Copy out the entire listing word for word.
:::
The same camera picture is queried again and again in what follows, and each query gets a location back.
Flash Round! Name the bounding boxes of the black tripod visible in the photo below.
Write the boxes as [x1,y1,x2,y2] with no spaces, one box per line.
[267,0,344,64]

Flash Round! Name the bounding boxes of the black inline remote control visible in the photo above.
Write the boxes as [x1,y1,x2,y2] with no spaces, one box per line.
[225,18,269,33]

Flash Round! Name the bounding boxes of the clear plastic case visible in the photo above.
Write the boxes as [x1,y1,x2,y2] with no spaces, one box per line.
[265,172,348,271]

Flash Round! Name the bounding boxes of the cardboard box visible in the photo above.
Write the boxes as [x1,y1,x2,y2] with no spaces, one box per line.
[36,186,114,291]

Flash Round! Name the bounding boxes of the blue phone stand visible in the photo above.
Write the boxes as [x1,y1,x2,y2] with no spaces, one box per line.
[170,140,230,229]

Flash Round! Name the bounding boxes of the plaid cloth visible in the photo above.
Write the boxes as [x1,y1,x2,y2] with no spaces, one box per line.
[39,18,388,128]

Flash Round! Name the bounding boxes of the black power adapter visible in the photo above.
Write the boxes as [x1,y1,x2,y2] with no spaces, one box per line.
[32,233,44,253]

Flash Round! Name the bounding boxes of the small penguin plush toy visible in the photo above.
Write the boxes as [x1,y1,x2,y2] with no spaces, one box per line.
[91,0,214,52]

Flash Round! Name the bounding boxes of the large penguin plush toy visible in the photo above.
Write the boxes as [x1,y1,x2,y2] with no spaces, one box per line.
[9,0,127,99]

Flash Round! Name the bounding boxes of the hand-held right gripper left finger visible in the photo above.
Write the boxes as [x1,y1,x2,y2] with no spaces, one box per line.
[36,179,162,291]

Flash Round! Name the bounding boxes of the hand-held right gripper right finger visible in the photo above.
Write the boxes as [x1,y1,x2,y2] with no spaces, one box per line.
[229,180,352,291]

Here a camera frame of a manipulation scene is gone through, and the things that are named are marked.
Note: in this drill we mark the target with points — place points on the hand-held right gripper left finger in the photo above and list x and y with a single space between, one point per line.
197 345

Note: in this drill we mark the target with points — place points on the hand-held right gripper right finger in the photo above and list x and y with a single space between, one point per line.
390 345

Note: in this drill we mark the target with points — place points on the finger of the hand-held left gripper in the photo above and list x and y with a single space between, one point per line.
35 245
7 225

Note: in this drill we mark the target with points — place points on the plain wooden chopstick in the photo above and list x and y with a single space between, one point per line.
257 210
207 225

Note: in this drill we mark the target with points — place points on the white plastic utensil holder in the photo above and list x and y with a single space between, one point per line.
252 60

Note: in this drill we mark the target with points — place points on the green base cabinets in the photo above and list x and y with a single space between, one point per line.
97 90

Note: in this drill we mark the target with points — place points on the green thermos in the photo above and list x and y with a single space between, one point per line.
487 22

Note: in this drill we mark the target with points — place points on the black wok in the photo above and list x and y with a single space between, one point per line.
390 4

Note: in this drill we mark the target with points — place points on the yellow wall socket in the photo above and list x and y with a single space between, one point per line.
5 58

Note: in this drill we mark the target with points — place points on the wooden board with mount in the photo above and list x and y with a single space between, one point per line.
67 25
:::
- _Result_:
The same camera picture is queried again and again in what follows, and each query gets a location back.
Flash Round! Name the bounding boxes of the black tripod visible in the photo below.
Write the boxes as [x1,y1,x2,y2] with no spaces, one box per line.
[267,0,344,64]

Flash Round! Name the bounding boxes of the black inline remote control visible in the photo above.
Write the boxes as [x1,y1,x2,y2] with no spaces, one box per line.
[225,18,269,33]

Flash Round! Name the bounding boxes of the clear plastic case visible in the photo above.
Write the boxes as [x1,y1,x2,y2] with no spaces, one box per line.
[265,172,348,271]

Flash Round! Name the bounding boxes of the cardboard box visible in the photo above.
Write the boxes as [x1,y1,x2,y2] with no spaces, one box per line.
[36,186,114,291]

Flash Round! Name the bounding boxes of the blue phone stand visible in the photo above.
Write the boxes as [x1,y1,x2,y2] with no spaces, one box per line.
[170,140,230,229]

Flash Round! Name the bounding boxes of the plaid cloth visible in the photo above.
Write the boxes as [x1,y1,x2,y2] with no spaces, one box per line.
[39,18,388,128]

Flash Round! Name the bounding boxes of the black power adapter visible in the photo above.
Write the boxes as [x1,y1,x2,y2] with no spaces, one box per line.
[32,233,44,253]

Flash Round! Name the bounding boxes of the small penguin plush toy visible in the photo above.
Write the boxes as [x1,y1,x2,y2] with no spaces, one box per line.
[91,0,214,52]

Flash Round! Name the bounding boxes of the large penguin plush toy visible in the photo above.
Write the boxes as [x1,y1,x2,y2] with no spaces, one box per line.
[9,0,127,99]

Flash Round! Name the bounding boxes of the hand-held right gripper left finger visible in the photo above.
Write the boxes as [x1,y1,x2,y2] with no spaces, one box per line.
[36,179,162,291]

Flash Round! Name the bounding boxes of the hand-held right gripper right finger visible in the photo above.
Write the boxes as [x1,y1,x2,y2] with no spaces, one box per line.
[229,180,352,291]

Here a camera frame of a manipulation scene is gone through, and the things that are named are marked.
Note: in this drill we mark the target with points — place points on the hand-held right gripper left finger in the photo above and list x and y with a single space between, one point per line.
197 345

Note: in this drill we mark the target with points — place points on the hand-held right gripper right finger in the photo above and list x and y with a single space between, one point per line.
390 345

Note: in this drill we mark the target with points — place points on the finger of the hand-held left gripper in the photo above and list x and y with a single space between, one point per line.
35 245
7 225

Note: in this drill we mark the target with points — place points on the plain wooden chopstick in the photo above and list x and y with a single space between, one point per line.
257 210
207 225

Note: in this drill we mark the target with points — place points on the white plastic utensil holder in the photo above and list x and y with a single space between, one point per line.
252 60

Note: in this drill we mark the target with points — place points on the green base cabinets in the photo above and list x and y with a single space between, one point per line.
97 90

Note: in this drill we mark the target with points — place points on the green thermos in the photo above and list x and y with a single space between, one point per line.
487 22

Note: in this drill we mark the target with points — place points on the black wok in the photo above and list x and y with a single space between, one point per line.
390 4

Note: in this drill we mark the target with points — place points on the yellow wall socket in the photo above and list x and y with a single space between, one point per line.
5 58

Note: in this drill we mark the target with points — place points on the wooden board with mount in the photo above and list x and y with a single space between, one point per line.
67 25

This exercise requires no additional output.